Yesterday, actually.
And I feel like I shouldn't say this, but it was kissing that stranger that did it.
I don't know how, because he ended up being another disappointment.
But that was okay.
Because I wasn't actually ready for anything real.
But a moment.....
Experiencing a moment with someone else reminded me....
I'm gonna be okay.
Without you.
I'll be okay living without you.
And I know in some way that's what you need.
For me to be okay without you.
I wore a dress I love today and did my makeup and my hair fancy and wore jewelry that I love.
And I felt happy.
I felt like myself again.
And I didn't need to text you anymore.
I still thought of you.
I always think of you.
But last year...
Last year you were so mean to me.
And this year you haven't been mean once.

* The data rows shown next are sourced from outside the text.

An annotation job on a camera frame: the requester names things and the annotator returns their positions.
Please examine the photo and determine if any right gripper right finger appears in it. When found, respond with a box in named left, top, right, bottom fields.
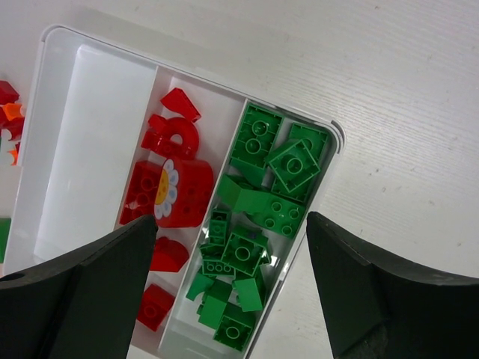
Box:
left=307, top=212, right=478, bottom=358

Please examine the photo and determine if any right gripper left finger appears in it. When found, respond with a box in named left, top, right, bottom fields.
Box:
left=1, top=215, right=156, bottom=358

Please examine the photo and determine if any red arch lego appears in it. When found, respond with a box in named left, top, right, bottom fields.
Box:
left=150, top=236, right=189, bottom=273

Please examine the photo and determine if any red flower print lego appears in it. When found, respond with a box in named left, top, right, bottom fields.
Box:
left=119, top=157, right=215, bottom=228

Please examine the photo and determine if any red semicircle lego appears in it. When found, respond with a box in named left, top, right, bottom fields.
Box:
left=141, top=114, right=200, bottom=159

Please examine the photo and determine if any red square lego in tray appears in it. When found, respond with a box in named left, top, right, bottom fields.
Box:
left=137, top=283, right=175, bottom=331

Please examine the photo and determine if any green square lego plate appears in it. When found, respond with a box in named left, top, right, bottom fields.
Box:
left=0, top=218, right=11, bottom=263

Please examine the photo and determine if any white three-compartment tray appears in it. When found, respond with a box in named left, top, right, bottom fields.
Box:
left=4, top=25, right=345, bottom=358

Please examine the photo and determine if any green lego pile in tray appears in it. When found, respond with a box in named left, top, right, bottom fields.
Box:
left=186, top=102, right=330, bottom=352

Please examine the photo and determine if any red lego pile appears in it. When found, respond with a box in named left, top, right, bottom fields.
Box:
left=1, top=79, right=25, bottom=166

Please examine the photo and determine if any red sloped lego brick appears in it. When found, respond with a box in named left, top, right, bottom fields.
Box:
left=160, top=88, right=201, bottom=123

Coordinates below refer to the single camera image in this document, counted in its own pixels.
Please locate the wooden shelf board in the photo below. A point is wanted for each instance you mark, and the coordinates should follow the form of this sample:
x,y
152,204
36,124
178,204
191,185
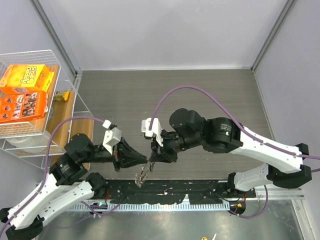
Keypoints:
x,y
73,107

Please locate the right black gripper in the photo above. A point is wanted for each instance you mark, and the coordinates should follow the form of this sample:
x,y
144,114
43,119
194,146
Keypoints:
x,y
162,154

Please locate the white wire basket rack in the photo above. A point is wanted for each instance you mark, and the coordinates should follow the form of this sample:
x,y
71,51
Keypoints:
x,y
14,139

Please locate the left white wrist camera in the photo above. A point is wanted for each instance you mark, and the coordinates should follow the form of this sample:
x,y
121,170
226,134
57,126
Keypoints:
x,y
111,138

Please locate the yellow orange cereal box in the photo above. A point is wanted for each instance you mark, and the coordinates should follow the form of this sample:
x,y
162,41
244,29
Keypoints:
x,y
26,78

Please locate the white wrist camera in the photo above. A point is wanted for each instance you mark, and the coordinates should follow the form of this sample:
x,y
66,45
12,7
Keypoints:
x,y
111,138
152,130

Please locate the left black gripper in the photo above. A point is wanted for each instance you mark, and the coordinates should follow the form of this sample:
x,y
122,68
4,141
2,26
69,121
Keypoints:
x,y
128,156

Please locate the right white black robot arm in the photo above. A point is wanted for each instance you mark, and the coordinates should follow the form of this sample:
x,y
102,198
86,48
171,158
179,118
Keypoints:
x,y
282,165

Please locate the small yellow packet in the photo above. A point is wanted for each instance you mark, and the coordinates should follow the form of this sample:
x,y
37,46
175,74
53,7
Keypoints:
x,y
61,96

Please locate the slotted grey cable duct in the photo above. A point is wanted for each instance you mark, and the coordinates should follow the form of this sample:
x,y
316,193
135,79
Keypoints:
x,y
185,206

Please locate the orange photo printed box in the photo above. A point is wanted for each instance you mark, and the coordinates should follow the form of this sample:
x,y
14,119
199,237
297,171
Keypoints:
x,y
23,107

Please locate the aluminium frame rail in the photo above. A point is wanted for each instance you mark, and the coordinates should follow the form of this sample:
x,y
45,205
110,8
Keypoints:
x,y
285,194

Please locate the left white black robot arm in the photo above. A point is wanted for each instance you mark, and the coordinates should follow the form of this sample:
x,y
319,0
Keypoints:
x,y
55,193

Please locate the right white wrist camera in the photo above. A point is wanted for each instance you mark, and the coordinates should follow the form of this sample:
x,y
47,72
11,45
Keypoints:
x,y
152,130

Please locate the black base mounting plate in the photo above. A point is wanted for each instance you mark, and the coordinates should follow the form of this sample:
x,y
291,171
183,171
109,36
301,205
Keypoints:
x,y
169,192

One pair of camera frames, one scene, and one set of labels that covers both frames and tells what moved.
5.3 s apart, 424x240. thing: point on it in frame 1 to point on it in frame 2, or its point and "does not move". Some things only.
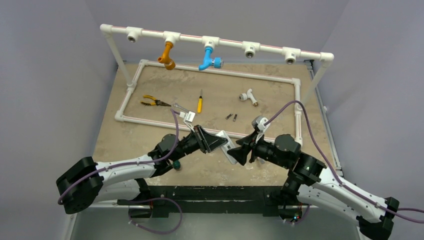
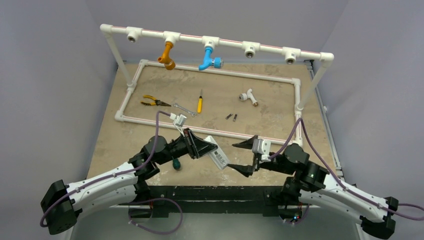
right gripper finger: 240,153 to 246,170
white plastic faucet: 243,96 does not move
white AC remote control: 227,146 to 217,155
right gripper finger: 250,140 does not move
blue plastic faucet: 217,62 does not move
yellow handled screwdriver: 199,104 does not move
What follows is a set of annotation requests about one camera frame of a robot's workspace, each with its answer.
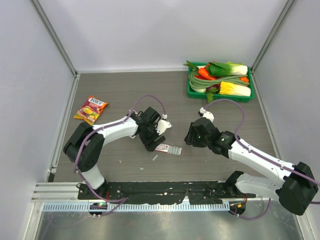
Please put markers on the green long beans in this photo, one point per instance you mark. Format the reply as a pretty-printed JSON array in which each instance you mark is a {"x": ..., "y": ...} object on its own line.
[{"x": 201, "y": 85}]

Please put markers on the candy snack bag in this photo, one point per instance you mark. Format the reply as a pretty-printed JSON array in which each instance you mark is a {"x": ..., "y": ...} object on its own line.
[{"x": 91, "y": 110}]

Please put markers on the yellow white cabbage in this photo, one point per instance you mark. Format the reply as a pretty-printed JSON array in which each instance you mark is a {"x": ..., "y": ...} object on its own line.
[{"x": 232, "y": 89}]

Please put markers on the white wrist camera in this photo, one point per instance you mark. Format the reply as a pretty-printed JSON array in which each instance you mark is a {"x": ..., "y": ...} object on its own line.
[
  {"x": 163, "y": 124},
  {"x": 206, "y": 114}
]

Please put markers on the green plastic tray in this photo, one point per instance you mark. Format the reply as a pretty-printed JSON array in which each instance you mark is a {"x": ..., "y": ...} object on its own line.
[{"x": 215, "y": 89}]

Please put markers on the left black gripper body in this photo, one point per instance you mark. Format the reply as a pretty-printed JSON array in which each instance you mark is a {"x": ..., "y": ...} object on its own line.
[{"x": 151, "y": 134}]

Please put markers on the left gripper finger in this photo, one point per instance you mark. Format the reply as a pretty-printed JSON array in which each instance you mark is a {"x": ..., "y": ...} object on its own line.
[
  {"x": 159, "y": 140},
  {"x": 149, "y": 145}
]

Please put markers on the white green bok choy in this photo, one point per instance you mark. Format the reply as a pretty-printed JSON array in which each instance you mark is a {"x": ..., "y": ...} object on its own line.
[{"x": 219, "y": 69}]

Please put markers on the orange carrot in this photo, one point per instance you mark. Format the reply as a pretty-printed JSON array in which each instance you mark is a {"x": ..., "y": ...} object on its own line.
[{"x": 205, "y": 74}]

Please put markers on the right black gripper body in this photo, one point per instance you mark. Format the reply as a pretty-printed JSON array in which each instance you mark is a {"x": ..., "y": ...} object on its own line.
[{"x": 202, "y": 141}]

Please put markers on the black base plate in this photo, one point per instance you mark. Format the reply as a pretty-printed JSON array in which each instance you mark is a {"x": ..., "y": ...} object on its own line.
[{"x": 170, "y": 192}]

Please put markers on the green leafy herb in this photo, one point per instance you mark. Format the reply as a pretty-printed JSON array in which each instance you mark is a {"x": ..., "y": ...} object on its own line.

You've been a selfish little shit.
But not mean.
Not intentionally.
Not like you were before.
And that somehow made me feel better.
Realizing that your behavior towards me has had a softer touch than last year.
That means it's different.
And I take comfort in that.
Even if it's fragmentary.
And feeling happy again made me feel suddenly connected to you.
And I could hear the conflict within you.
That you want to see me.
But you don't.
And you want to say something.
But you won't.
And I felt calm.
Calm.
For the first time in weeks.
Months?
And I walked by a girl I used to feel so close to today and we nearly bumped into each other and she not only didn't say anything, she looked away.
She wouldn't even look at me.
And I just stood there for a moment in disbelief.
Are we really not even talking?
All because she hurt my feelings and "shouldn't have to apologize?"
And that's that?
Yes.
Because people don't want to deal.
Because it's hard.
Because it's scary to tell someone the truth.
And I don't have the energy to say It really hurt my feelings when you suggested we not be friends anymore.
And she doesn't have the energy to say I'm sorry and I really miss you.
So we say nothing.
And I'm supposed to think you're a villain because you aren't saying anything.
But people do that all the time to each other.
Because sometimes it's easier to not say anything at all, than to trust someone with the frightening rawness of the truth.
So I'm just trusting my instincts.
And I'm holding onto the truths I still believe in.
And I'm letting go of the things I don't.
And a year ago I needed so badly for you to say something.
But I don't need that anymore.
And I've changed.
And that feels amazing.
But I've changed.
And I've lost friendships because of it.
And that feels sad.
And I guess that's how this all goes.
Isn't it?
There are moments of such lovely divine bliss.
And then they are ended.
And we have to let them all go.
And then there are moments that leave us for a time but find their way back, because some connections exist, and withstand all our actions to destroy it, because they just are.
That strong.
And lasting.
Even when we're the only ones who believe in it.
And I wanted you to know.
I'm okay.
I'm listening to Chopin and sipping Cointreau & Whiskey and I'm okay.
I'm writing and I'm making videos again and I'm kissing strangers and I'm believing in fate and I'm okay.
I think of you when I'm alone in my room and wishing I knew where you worked so I could look into your eyes again but I'm okay.
And I wasn't.
Okay.
But I am.
And you will be.
And we'll see each other again.
Maybe even soon.
Wouldn't that be swell?
An unexpected delight?
We'd nearly bump into each other passing some corner but your eyes wouldn't look away, they would peer deep into mine.
And I would smile.
So abundantly happy.
On that sunny day on Hawthornish and thirty something.
It could happen.
That perfect dream.
Like this perfect nocturne.
That's placing tears in the corners of my eyes.